= John Woodburn (civil servant) =

Indian politician

Sir John Woodburn (13 July 1843 - 21 November 1902) was an Indian Civil Servant, who later served as Lieutenant Governor of Bengal from 1898 to 1902.

==Early life and education==
Woodburn was born at Barrackpore in British India to David Woodburn. After early education at Arya Academy in Bengal, he went to Scotland to study at Glasgow University and Edinburgh University.

==Career==
Woodburn joined the Indian Civil Service in 1863 and arrived in India. He spent most of his early career serving in various positions across the North-Western Provinces and Oudh. After his initial years in Oudh, he became secretary to the government of the North Western Provinces in 1882. From 1888 to 1893, he served as Chief Secretary of the province. During this period, he was also appointed an additional member of the Viceroy's Executive Council in 1980. In 1893, he was appointed Chief Commissioner of the Central Provinces, a post he held until 1895.
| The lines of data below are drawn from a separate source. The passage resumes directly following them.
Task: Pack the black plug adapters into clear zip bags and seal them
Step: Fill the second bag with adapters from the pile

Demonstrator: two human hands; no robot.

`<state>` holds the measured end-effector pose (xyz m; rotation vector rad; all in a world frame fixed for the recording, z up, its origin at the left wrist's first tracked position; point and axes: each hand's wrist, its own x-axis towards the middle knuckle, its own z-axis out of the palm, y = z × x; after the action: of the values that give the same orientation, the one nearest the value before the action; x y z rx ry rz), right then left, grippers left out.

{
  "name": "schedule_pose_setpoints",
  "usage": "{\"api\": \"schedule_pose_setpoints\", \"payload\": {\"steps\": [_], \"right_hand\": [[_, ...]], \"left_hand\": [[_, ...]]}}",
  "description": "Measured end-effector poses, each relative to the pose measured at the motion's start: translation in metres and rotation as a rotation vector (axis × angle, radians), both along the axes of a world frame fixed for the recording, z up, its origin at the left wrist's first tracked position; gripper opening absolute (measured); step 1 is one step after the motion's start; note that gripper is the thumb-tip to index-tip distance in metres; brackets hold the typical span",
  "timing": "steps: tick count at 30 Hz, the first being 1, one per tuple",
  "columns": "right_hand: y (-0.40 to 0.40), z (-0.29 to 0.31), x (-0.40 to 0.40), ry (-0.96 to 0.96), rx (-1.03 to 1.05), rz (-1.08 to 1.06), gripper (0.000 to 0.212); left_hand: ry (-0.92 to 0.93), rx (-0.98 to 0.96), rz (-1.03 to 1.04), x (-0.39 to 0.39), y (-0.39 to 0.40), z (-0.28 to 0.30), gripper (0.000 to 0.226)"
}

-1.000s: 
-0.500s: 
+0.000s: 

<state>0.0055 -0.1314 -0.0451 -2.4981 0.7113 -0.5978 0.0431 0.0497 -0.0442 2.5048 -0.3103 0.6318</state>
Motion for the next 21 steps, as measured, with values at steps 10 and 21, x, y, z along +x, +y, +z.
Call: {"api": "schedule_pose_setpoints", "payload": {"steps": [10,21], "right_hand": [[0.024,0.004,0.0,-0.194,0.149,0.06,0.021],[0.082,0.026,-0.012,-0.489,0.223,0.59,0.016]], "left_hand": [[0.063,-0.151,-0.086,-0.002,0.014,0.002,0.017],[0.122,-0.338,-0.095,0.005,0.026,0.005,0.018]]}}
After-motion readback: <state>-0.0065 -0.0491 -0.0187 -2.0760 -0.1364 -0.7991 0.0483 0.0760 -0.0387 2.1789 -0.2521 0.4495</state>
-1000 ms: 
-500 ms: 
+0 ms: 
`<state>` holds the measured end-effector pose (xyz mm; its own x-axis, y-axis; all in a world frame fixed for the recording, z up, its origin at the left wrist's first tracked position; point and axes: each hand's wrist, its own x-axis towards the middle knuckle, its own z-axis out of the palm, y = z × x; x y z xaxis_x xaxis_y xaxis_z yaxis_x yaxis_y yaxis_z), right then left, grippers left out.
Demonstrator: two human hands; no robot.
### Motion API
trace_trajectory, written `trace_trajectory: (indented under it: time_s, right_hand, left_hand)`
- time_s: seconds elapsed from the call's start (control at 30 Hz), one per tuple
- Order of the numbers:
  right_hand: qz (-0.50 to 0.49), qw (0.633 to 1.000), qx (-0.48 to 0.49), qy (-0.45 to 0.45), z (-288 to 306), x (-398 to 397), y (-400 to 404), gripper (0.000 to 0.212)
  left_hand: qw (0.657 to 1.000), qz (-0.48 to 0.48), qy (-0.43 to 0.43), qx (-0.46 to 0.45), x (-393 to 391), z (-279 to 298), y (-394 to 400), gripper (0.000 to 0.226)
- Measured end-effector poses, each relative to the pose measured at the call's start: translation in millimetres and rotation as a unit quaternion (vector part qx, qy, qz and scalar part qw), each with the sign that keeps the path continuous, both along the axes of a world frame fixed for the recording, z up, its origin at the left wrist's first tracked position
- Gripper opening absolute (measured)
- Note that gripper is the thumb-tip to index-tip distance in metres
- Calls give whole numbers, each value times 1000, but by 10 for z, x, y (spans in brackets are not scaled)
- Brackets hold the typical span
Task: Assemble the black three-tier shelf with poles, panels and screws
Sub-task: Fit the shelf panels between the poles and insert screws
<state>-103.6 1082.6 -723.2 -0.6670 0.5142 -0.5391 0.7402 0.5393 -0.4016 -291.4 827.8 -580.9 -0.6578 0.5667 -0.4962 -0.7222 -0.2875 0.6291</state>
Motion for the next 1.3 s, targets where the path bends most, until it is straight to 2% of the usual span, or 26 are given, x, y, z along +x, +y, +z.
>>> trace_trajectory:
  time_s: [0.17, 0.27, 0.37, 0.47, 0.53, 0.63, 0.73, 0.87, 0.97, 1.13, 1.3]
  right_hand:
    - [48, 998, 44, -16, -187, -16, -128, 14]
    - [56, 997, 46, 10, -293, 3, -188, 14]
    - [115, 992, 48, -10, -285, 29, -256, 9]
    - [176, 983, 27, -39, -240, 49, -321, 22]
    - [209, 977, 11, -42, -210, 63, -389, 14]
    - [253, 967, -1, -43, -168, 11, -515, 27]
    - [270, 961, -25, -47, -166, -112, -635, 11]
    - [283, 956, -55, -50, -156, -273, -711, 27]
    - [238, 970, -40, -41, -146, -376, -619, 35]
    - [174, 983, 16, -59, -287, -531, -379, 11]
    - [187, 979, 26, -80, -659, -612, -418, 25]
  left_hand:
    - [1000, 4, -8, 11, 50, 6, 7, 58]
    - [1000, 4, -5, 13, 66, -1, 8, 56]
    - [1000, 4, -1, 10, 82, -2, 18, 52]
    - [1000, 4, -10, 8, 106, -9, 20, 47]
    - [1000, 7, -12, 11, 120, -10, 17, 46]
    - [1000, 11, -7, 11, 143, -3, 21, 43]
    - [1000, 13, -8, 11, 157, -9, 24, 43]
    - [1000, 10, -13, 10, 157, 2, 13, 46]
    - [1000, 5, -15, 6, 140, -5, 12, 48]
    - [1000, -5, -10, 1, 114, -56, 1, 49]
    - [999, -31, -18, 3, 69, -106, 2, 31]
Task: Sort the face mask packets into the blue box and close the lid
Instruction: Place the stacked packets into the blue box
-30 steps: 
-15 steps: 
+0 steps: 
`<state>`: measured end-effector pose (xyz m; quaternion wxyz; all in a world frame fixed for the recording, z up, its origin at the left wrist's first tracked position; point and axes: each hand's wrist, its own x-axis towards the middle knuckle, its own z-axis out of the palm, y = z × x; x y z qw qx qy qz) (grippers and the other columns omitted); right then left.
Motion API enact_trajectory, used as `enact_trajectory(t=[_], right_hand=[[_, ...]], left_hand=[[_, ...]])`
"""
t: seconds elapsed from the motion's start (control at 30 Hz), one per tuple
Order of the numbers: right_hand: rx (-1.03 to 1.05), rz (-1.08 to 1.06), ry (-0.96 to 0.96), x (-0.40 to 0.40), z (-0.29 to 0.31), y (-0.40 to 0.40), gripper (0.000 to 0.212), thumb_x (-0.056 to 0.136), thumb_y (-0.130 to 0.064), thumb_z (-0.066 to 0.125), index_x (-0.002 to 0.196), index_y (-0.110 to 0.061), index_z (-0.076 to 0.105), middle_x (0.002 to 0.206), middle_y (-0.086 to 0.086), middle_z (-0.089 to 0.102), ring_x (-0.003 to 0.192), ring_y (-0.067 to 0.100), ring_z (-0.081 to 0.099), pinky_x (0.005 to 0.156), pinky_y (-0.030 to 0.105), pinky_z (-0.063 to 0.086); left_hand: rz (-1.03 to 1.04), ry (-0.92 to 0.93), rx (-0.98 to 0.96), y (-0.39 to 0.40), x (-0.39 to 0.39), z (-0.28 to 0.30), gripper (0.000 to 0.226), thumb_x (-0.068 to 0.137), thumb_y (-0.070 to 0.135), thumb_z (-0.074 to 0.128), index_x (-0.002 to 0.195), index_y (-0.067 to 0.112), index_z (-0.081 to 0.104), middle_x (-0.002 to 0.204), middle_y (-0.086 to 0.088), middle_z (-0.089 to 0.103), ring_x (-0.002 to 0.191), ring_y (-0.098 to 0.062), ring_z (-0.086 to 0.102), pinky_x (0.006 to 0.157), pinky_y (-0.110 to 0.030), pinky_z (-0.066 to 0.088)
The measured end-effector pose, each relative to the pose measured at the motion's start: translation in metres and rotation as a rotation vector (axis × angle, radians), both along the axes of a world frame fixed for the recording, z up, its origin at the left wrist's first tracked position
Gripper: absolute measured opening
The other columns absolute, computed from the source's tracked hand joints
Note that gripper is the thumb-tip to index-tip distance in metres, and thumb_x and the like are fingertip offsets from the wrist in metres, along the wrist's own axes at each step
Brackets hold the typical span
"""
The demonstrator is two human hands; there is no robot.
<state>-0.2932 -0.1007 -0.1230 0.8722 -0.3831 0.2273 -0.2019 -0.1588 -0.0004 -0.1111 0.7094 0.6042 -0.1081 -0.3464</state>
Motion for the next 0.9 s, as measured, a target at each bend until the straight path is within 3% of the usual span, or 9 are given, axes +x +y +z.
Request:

He was in 1895 asked by the new Viceroy, Lord Elgin to become a permanent member of the Viceroy's Executive Council, with responsibility for the Home department. During his time in this office he had to deal with the severe famine of 1896–98. The famine especially affected the Central provinces he had just left, and he worked closely with the new governor Sir Sir Charles Lyall to contain the suffering. He was appointed a Companion of the Order of the Star of India (CSI) in 1892, and was knighted as a Knight Commander (KCSI) in the order in 1897.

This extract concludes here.